→ **AIM OF THE EXERCISE**: Your answer should be a faithful copy of the entire listing.

→ **GIVEN MATERIAL**:
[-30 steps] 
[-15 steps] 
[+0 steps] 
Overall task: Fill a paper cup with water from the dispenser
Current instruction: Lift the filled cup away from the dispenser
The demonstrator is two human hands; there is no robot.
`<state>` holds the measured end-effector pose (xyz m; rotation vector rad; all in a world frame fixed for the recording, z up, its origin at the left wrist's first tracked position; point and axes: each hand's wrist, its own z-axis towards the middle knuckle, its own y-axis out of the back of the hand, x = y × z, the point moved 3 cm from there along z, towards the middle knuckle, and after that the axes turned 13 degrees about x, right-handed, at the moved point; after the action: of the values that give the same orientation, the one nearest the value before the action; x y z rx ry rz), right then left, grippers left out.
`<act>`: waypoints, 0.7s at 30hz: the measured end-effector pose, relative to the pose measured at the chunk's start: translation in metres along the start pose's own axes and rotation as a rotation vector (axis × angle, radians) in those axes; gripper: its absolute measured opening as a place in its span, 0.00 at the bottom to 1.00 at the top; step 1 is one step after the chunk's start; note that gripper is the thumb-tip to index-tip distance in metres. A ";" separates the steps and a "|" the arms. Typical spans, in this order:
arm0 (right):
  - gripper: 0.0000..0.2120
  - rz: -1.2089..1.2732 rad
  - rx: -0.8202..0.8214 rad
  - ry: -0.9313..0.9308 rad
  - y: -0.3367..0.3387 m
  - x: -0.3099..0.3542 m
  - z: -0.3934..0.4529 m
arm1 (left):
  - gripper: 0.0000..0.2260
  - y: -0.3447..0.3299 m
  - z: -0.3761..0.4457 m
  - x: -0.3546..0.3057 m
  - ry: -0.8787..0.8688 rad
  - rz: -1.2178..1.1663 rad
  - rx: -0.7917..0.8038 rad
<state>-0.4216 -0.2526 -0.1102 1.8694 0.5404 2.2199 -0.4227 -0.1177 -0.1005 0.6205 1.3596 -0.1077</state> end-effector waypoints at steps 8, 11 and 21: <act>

→ **OUTPUT**:
[-30 steps] 
[-15 steps] 
[+0 steps] 
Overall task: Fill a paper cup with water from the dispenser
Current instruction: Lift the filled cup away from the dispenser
The demonstrator is two human hands; there is no robot.
`<state>` holds the measured end-effector pose (xyz m; rotation vector rad; all in a world frame fixed for the recording, z up, its origin at the left wrist's first tracked position; point and axes: each hand's wrist, its own z-axis towards the middle knuckle, its own y-axis out of the back of the hand, x = y × z, the point moved 3 cm from there along z, towards the middle knuckle, and after that the axes turned 13 degrees about x, right-handed, at the moved point; after the action: of the values that give the same orientation, the one nearest the value before the action; x y z rx ry rz), right then left, grippers left out.
`<act>`: waypoints, 0.7s at 30hz: the measured end-effector pose, relative to the pose measured at the chunk's start: translation in metres along the start pose's own axes and rotation as a rotation vector (axis × angle, radians) in those axes; gripper: its absolute measured opening as a place in its span, 0.00 at the bottom to 1.00 at the top; step 1 is one step after the chunk's start; note that gripper is the thumb-tip to index-tip distance in metres. A ";" separates the steps and a "|" the arms. Typical spans, in this order:
arm0 (right):
  - gripper: 0.0000..0.2120
  - rz: -1.2089..1.2732 rad
  - rx: -0.8202..0.8214 rad
  - ry: -0.9313..0.9308 rad
  - y: -0.3367..0.3387 m
  - x: -0.3099..0.3542 m
  - z: -0.3934..0.4529 m
arm1 (left):
  - gripper: 0.0000..0.2260
  - y: -0.3447..0.3299 m
  - z: -0.3761..0.4457 m
  - x: -0.3546..0.3057 m
  - ry: -0.8787..0.8688 rad
  - rz: -1.2178..1.1663 rad
  - rx: -0.7917..0.8038 rad
<state>-0.4216 -0.2526 -0.1102 1.8694 0.5404 2.2199 -0.4227 -0.1177 -0.1005 0.6205 1.3596 -0.1077</state> end-effector waypoints at steps 8, 11 and 21: <act>

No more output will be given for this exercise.